The impetus behind the project is the exponential growth in the amount of electronic information generated by individuals and organisations which easily exceeds the storage capacity of ordinary computer hard drives and servers. As a result, most of us now entrust our data to third party providers who have access to data centres around the world.
But for practices and hospitals, sensitive patient data cannot be uploaded to a cloud in the same routine way one might with a song or picture. The new data protection rules (the GDPR) say that whenever a data controller uses a processor it needs to have a written contract in place and must only appoint processors who can provide ‘sufficient guarantees’ that the requirements of the GDPR will be met and the rights of data subjects protected. The Information Commissioner’s Office has further guidance on its website.

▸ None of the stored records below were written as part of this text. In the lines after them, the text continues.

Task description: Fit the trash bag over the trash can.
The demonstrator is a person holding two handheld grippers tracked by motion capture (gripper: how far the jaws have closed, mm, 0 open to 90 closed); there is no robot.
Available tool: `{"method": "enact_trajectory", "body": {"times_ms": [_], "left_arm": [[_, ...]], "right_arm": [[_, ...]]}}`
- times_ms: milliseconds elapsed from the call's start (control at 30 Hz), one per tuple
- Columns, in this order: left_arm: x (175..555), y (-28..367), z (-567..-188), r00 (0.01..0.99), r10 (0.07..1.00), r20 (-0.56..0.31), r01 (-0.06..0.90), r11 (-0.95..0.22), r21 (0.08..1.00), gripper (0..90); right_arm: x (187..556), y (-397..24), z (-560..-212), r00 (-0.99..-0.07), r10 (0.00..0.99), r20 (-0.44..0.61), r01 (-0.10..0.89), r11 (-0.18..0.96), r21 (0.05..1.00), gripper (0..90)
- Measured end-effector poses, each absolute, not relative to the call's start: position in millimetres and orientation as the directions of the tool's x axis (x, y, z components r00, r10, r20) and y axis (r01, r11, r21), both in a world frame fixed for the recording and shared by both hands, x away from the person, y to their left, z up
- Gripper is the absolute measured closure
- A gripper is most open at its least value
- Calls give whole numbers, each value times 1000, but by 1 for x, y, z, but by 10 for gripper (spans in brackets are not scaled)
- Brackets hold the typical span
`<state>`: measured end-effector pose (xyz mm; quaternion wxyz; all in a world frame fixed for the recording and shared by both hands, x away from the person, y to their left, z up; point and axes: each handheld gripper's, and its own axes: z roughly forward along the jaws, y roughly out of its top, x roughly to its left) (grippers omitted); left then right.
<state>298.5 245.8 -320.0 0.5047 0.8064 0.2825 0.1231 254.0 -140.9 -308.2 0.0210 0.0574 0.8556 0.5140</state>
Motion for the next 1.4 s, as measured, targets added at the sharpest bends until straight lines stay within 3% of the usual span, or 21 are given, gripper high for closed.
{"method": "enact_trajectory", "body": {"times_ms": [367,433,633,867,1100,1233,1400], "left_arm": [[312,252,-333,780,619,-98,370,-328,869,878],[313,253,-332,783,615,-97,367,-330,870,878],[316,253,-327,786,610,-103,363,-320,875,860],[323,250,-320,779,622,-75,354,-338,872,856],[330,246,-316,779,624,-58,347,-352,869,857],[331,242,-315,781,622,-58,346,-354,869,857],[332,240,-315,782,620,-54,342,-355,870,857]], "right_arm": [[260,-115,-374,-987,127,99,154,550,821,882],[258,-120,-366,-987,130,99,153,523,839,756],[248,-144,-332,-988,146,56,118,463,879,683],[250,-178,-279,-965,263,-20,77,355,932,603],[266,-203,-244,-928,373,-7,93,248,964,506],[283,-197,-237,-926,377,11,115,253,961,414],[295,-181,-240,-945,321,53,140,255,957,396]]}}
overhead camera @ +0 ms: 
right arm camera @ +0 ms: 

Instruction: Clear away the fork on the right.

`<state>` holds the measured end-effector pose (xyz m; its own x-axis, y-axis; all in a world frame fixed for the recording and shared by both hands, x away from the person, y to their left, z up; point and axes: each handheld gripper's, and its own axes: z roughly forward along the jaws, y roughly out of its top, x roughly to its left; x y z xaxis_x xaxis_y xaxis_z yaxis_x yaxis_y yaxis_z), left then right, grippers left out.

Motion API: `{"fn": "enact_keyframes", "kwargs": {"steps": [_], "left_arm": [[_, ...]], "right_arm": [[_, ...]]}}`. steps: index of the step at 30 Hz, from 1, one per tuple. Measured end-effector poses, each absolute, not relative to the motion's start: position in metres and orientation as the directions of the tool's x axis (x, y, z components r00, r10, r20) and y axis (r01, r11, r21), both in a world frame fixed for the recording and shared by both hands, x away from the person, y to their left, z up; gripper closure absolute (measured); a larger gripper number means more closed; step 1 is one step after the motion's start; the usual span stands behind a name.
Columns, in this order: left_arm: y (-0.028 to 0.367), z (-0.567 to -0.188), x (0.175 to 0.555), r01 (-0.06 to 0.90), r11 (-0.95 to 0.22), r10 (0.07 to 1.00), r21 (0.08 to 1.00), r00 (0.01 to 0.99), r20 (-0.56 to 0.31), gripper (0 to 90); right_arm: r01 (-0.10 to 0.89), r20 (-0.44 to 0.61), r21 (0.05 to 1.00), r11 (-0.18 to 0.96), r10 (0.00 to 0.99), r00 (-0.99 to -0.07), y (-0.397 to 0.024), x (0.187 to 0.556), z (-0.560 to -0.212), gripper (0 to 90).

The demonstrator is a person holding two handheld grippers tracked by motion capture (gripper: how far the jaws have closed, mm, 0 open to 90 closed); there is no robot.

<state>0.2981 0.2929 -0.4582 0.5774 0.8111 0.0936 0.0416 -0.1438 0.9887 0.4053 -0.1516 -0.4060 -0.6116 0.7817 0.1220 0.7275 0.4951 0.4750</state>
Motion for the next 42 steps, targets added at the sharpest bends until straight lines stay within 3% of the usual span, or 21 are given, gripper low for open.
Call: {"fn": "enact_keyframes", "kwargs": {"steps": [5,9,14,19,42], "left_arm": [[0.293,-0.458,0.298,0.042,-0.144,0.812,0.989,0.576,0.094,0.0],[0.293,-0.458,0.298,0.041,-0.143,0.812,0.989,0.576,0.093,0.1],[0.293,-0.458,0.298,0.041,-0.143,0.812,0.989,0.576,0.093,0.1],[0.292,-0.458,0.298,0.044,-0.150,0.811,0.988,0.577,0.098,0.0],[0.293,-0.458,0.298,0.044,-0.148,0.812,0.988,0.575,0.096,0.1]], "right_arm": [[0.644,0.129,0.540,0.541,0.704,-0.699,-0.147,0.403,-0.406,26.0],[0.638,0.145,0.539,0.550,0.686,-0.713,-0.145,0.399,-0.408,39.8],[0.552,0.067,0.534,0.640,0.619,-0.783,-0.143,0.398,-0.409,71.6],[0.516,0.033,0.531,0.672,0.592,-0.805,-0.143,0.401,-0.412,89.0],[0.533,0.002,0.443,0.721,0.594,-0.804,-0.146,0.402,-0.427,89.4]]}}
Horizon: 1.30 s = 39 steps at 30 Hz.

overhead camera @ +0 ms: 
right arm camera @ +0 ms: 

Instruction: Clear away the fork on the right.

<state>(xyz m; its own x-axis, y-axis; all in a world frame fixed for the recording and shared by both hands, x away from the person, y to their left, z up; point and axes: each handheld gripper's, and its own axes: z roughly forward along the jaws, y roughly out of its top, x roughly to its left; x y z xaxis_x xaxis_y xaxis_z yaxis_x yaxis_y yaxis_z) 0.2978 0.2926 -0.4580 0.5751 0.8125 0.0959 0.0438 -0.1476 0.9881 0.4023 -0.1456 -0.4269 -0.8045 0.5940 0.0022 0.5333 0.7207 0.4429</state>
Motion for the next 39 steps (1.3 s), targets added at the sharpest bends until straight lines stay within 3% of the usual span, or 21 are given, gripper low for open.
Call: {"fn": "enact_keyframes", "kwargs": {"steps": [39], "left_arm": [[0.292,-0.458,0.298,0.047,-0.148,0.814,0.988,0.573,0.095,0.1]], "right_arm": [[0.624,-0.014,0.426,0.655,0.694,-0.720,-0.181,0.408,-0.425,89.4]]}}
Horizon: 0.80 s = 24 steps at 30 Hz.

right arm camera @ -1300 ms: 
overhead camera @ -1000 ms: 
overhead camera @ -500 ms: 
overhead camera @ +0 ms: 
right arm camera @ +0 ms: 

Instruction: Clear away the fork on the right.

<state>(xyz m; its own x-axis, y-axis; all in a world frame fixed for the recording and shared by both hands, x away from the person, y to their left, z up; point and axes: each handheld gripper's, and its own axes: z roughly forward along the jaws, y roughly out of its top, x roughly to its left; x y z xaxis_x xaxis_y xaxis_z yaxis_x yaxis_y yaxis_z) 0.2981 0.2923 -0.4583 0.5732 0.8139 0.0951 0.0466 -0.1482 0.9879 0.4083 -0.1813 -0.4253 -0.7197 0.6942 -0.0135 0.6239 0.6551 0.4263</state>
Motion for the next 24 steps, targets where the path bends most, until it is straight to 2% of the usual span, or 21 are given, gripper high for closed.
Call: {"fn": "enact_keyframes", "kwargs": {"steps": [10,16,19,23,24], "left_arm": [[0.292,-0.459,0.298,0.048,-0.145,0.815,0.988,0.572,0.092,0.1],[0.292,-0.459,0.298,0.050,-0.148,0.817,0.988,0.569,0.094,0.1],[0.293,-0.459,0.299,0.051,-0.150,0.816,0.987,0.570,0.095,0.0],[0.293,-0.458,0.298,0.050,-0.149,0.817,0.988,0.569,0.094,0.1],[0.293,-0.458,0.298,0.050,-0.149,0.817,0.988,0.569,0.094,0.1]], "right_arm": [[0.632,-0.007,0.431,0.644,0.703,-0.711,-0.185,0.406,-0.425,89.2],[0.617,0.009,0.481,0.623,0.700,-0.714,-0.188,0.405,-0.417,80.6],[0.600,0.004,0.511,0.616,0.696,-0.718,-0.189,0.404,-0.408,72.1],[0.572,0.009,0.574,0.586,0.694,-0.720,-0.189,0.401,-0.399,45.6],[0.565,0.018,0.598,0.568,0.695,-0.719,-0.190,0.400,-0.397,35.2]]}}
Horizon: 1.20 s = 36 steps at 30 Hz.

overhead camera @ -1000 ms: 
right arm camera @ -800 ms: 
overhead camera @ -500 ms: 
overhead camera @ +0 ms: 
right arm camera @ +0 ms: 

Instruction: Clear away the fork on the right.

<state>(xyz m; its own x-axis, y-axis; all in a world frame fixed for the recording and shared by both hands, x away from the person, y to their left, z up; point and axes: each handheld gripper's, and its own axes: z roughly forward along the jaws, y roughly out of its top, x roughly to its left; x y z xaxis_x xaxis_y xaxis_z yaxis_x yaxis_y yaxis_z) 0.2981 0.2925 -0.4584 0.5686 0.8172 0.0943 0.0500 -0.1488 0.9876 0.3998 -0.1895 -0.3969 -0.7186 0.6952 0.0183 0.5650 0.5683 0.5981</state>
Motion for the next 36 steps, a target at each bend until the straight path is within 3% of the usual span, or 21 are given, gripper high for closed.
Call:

Unsurprisingly the ICO does not address the question of underwater data processing but Microsoft plans to test its seabed data centre over the next five years, so it will be some time before we know whether the future of data storage lies beneath the waves. In the meantime, Healthcode customers will be reassured that our data processing operations take place on dry land and are fully compliant with the GDPR.
Here are some of the measures we have in place to protect your data and that of your patients:
- Private dedicated infrastructure - we use a secure data centre which is physically located in the UK and a separate secure disaster recovery facility.
- Daily data back-up.
- Encryption - electronic bills and clinical records submitted through our online system are securely encrypted in accordance with internet banking conventions using 256 bit certificates.
- Information security management – our internal policies, procedures and controls comply with ISO/IEC 27001:2013, the international standard.
- Resilience testing – we regularly review our security, including penetration tests to identify potential weaknesses and ensure systems remain fit for purpose as technology advances.
- Independent audit – clients can review our information security arrangements.
- Data protection by design – security is a primary consideration when developing services such as our secure encrypted messaging service.